AI-generated images leave statistical traces. Diffusion models produce characteristic patterns in the high-frequency domain, visible in Fourier analysis but not to the naked eye. Real photographs carry sensor noise with specific spatial distributions; AI images tend to be slightly too clean, in ways that don't match any real camera sensor profile. Certain semantic inconsistencies persist in peripheral regions even when the central subject looks flawless.

Detection models are trained to spot these patterns. The problem is that the patterns change with every new generator. A CNN trained to recognize Stable Diffusion 1.5 artifacts may perform substantially worse on Flux.1, which was trained on a different dataset with a different architecture and leaves different traces.² Each new major model effectively resets the difficulty curve.

The Benchmark Trap

Accuracy numbers for deepfake detectors are almost always measured on academic datasets assembled from known generators, often the same ones used during training. Those numbers are real. They just don't predict field performance.

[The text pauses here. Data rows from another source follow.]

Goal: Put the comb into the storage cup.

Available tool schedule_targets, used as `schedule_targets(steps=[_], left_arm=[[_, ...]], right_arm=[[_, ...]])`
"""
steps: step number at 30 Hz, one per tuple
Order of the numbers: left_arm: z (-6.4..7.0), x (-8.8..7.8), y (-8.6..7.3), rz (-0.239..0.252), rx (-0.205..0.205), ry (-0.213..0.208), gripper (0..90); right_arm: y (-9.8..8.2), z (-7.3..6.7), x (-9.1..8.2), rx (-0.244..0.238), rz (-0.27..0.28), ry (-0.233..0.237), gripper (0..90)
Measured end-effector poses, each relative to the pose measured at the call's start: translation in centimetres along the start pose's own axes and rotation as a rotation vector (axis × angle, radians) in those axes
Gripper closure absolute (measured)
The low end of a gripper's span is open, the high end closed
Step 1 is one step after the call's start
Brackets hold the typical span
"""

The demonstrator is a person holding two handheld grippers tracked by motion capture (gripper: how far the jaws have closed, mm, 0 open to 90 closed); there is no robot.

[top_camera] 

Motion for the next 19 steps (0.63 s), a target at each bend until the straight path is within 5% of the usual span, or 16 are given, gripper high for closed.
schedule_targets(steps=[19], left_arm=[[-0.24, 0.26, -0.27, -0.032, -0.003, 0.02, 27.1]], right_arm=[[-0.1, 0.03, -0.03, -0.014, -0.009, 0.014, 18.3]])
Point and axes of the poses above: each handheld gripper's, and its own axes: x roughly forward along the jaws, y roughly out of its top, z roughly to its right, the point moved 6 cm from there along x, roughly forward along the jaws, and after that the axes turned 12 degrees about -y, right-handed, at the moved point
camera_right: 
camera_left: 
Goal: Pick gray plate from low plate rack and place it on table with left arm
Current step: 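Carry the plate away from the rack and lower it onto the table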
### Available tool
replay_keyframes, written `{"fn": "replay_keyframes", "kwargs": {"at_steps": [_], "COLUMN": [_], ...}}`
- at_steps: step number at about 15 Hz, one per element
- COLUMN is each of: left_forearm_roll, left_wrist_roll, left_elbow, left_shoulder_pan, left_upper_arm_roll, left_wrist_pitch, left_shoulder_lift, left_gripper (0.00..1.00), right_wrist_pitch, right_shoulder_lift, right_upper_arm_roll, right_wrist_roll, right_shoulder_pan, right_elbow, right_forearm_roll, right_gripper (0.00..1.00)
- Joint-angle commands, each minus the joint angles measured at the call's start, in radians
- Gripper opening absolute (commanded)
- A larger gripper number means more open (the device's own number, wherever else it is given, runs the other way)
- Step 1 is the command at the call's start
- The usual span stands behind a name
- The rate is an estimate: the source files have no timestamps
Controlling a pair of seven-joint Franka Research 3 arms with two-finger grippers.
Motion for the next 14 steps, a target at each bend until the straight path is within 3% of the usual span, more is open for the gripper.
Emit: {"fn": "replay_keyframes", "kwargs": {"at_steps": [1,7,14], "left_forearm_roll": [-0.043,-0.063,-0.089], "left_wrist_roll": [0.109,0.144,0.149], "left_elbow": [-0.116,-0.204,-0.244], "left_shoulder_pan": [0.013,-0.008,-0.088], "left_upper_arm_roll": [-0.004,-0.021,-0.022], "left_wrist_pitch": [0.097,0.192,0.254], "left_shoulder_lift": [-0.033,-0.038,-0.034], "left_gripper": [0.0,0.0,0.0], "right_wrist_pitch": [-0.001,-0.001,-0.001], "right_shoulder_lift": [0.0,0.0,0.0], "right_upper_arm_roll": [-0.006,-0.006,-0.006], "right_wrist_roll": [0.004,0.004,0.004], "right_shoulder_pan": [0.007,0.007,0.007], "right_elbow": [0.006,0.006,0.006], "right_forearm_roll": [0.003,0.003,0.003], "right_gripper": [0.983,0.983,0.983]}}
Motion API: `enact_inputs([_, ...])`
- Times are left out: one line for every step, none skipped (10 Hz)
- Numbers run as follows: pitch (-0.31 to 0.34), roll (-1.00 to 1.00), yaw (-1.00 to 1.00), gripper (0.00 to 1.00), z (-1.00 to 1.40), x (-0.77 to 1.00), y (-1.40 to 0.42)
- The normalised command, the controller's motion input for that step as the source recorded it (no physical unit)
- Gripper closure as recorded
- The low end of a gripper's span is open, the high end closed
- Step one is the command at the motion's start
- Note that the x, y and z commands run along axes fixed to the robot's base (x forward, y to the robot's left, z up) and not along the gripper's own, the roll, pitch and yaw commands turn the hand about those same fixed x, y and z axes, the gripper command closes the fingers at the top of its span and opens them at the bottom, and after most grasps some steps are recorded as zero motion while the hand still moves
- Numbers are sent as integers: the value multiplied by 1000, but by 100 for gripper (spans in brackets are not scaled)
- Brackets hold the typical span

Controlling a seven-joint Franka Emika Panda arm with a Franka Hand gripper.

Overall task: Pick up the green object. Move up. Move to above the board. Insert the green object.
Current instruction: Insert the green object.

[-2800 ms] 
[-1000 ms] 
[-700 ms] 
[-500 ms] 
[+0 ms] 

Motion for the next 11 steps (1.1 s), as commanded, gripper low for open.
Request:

Deepfake-Eval-2024, a benchmark built from content actually circulating on social media in 2024, showed how large that gap is. State-of-the-art open-source detectors saw their AUC drop by 48% for images and 50% for video compared to their published benchmark scores.¹ The strongest commercial tools held up better, reaching 82% on in-the-wild content, but still fell well short of lab figures.

Two factors explain the drop. First, social media re-encoding strips away many of the frequency-domain signals detectors rely on most; a JPEG compressed twice through platform pipelines looks different from the original. Second, new generator versions keep appearing faster than detection models can be retrained on them. A tool trained on last quarter's images may never see the generator responsible for this quarter's fakes.

Why the Gap Isn't Closing

A 2025 paper from researchers at ETH Zurich argued that AI image detection is structurally unwinnable, not through lack of effort, but because of how generator and discriminator training interact.³ Their analysis found that detection is hardest at the extremes of dataset complexity: simple datasets let generators train to near-perfection, leaving no residual errors to detect; highly diverse datasets camouflage imperfections through sheer variety. Only intermediate complexity creates conditions favorable to detection, and that window narrows as models improve.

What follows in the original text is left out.